O grito da imaginação, das galinhas e da autopsicografia

Pedro Soares Botelho
Pedro Soares Botelho

Galinhas em tribunal. A história de meter cacarejos às contas com a justiça não é nova. Foi célebre a denúncia que aqui há um punhado de anos queria processar um galo de Resende pelo barulho madrugador. Desta vez, mais a norte, há galos, também galinhas — e uma condenação.

Foi no início deste mês: o Supremo Tribunal de Justiça confirmou a condenação de um casal de Braga a pagar uma indemnização de 1.000 euros aos vizinhos por causa do “barulho estridente” que os seus galos e galinhas fazem na capoeira.

O tribunal deu como provado que são pelo menos dez os galos e as galinhas que todas as manhãs, entre as 03:00 e as 05:00, fazem um “barulho estridente”, que acorda os vizinhos, interrompendo assim o seu descanso.

A freguesia é Arcos, concelho de Braga. Conta a Lusa: no verão de 2012, um casal construiu um anexo a pouco mais de quatro metros da janela dos vizinhos, para criação e recolha de animais, nomeadamente galinhas e coelhos.

Os vizinhos dizem que não conseguem dormir e puseram o caso em tribunal, queixando-se de cheiros, vapores e odores nauseabundos, para além de barulhos estridentes e ensurdecedores.

“Se é certo que a vivência nos meios rurais impõe que nas relações de vizinhança seja de tolerar os ruídos provocados pelos animais domésticos legitimamente criados nos quintais das residências, tais como galinhas e galos, e a suportar algumas contrariedades e incomodidades daí advenientes, certo é também que essa tolerância e limitação deverá apenas ocorrer na medida adequada e proporcionada à satisfação dos interesses tutelados pelo direito dominante, para que todos possam continuar a viver em sociedade no ambiente rural que escolheram”, refere o acórdão.

Assim, o tribunal considera que o direito dos vizinhos ao repouso, ao sono e à tranquilidade é “prevalecente” sobre os interesses dos réus em fazer criação de galinhas e galos.

Tive há uns anos uma professora de Direito da Comunicação que, depois de, em abstrato, contar histórias fantásticas, concluía com: a realidade é muito melhor do que a ficção. E será a vida tangível melhor que a vida imaginada?
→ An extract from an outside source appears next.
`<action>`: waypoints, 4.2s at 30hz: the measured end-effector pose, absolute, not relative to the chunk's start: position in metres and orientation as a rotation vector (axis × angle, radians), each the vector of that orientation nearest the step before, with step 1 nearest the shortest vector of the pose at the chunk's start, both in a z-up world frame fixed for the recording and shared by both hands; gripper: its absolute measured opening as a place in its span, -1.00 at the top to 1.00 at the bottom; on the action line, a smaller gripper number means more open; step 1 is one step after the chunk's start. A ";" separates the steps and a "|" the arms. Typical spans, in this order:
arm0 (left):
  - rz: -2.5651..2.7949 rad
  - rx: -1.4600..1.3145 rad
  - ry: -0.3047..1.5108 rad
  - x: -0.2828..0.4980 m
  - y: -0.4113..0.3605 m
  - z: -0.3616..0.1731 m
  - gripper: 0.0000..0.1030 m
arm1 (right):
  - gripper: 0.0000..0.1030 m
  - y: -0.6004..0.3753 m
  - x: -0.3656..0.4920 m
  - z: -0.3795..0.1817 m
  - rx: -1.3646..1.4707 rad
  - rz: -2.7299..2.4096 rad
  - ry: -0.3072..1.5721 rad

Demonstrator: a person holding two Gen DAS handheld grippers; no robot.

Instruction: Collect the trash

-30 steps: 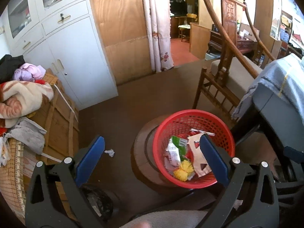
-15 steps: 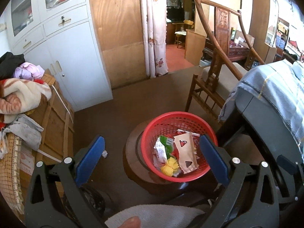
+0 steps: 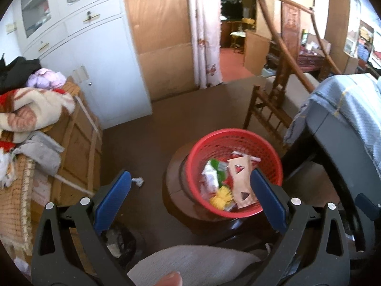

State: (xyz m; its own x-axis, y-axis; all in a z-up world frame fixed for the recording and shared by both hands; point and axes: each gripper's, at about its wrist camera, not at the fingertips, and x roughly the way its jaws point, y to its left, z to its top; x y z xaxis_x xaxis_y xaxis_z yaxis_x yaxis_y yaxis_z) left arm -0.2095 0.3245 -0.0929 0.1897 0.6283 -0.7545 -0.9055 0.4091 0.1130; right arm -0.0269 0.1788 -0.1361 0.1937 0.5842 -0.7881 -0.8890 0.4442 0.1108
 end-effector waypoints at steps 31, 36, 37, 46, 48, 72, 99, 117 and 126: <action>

Sem cacarejos, mas com berros, Paula Rego chega ao norte para fazer ecoar O grito da imaginação.

Este é o título da exposição monográfica que Serralves amanhã inaugura. Paula Rego regressa ao museu do Porto para “revelar universos onde a surpresa e o espanto se ancoram nos mais básicos e fundamentais anseios da sociedade contemporânea — do papel da mulher nesse universo à capacidade de a arte questionar o quotidiano e a realidade social distorcida”, diz a fundação em nota de imprensa.

A imaginação faz a realidade donde vem a arte. Ou vice versa, que o objetivo não é andarmos aqui a discutir a origem das galinhas, nem tão-pouco a dos gritos — imaginados ou berrados.

"Há sempre uma dualidade na obra da Paula Rego, uma dualidade entre o doméstico e o público, o político e o individual", descreveu a curadora, Marta Almeida.

A mostra "O Grito da Imaginação" junta 36 obras, das quais 23 pertencem à coleção de Serralves.

Por falar em imaginação, falemos da imaginação binária: a música eletrónica, as conversas e as instalações multimédia vão andar por Braga a partir de amanhã. O Semibreve, festival dedicado à arte digital, arranca esta sexta-feira e vai até dia 27.

No 12.º, toda a gente conhece autopsicografia. É um poema de Fernando Pessoa, ortónimo.

O poeta é um fingidor
Finge tão completamente
Que chega a fingir que é dor
A dor que deveras sente.

Esta é a primeira estrofe. Diz-nos que o poeta finge, porque imagina a dor quem nem sequer sentiu (há coisa de um ano, em Ponta Delgada, assisti a uma conversa sobre isto mesmo).

A imaginação grita. Faz sentir sem tocar; faz ver sem olhar; ouvir sem escutar. Mas nem a sua riqueza é capaz de chegar aos pés do não fingido, do não pensado: essa realidade real que sempre nos fascina.

Sem galos — que nunca os tive—, nem gritos — que a noite chega —, eu sou o Pedro Soares Botelho e hoje o dia foi assim.